An increasing number of Americans indicate that there is evidence of global warming, with 67 percent now expressing a belief that the planet has warmed over the past four decades, according to a University of Michigan survey.
It marks the highest level of belief in global warming since a 72 percent-measure in 2008 and is up from 52 percent in spring 2010.
The results come from the National Surveys on Energy and Environment, a joint effort of the Center for Local, State, and Urban Policy at U-M’s Ford School of Public Policy and the Muhlenberg Institute of Public Opinion at Muhlenberg College in Allentown, Pa.
“For the first time since 2008, a majority, or 51 percent, of self-identified Republicans stated that they think global warming is occurring,” he said.

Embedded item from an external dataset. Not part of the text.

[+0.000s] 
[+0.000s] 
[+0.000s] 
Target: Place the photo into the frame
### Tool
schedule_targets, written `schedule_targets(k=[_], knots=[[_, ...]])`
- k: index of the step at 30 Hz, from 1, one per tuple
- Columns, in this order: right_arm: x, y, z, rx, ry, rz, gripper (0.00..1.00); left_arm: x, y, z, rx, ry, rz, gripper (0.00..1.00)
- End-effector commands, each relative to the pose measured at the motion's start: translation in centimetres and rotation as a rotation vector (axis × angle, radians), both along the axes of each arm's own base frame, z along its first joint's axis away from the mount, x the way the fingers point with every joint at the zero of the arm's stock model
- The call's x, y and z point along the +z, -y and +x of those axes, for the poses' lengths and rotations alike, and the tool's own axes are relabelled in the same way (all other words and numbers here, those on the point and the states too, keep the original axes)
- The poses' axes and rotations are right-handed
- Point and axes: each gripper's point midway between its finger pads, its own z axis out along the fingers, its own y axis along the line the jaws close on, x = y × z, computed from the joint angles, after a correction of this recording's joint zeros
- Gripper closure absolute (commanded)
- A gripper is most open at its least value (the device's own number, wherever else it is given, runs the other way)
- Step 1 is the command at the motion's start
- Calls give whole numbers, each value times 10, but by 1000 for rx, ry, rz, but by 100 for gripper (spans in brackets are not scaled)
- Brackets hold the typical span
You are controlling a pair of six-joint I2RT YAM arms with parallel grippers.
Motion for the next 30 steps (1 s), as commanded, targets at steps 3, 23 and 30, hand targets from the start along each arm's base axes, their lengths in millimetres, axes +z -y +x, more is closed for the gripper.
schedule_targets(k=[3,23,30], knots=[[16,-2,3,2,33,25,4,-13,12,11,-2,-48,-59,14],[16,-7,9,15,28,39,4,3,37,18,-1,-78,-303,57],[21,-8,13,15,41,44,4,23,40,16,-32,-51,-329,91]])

The telephone survey of 998 Americans between Nov. 26 and Dec. 5, 2012, had a margin of error of 3 percent either way.
Other findings include:
- In comparisons between surveys before and after the landfall of Superstorm Sandy in October 2012, the importance of hurricanes as a factor cited by individuals in their belief that global warming is happening rose significantly.
- More Americans than at any time since 2008 attribute increasing global temperatures entirely to the activities of man, with over 4 out of 10 individuals stating that human activity is the cause of the change.
- Among the shrinking percentage of Americans who doubt global warming’s existence, there appears to be both a decreased impact of personal experiences on their views on this subject and an increased prominence for personal religious and political factors in the determination of their doubts.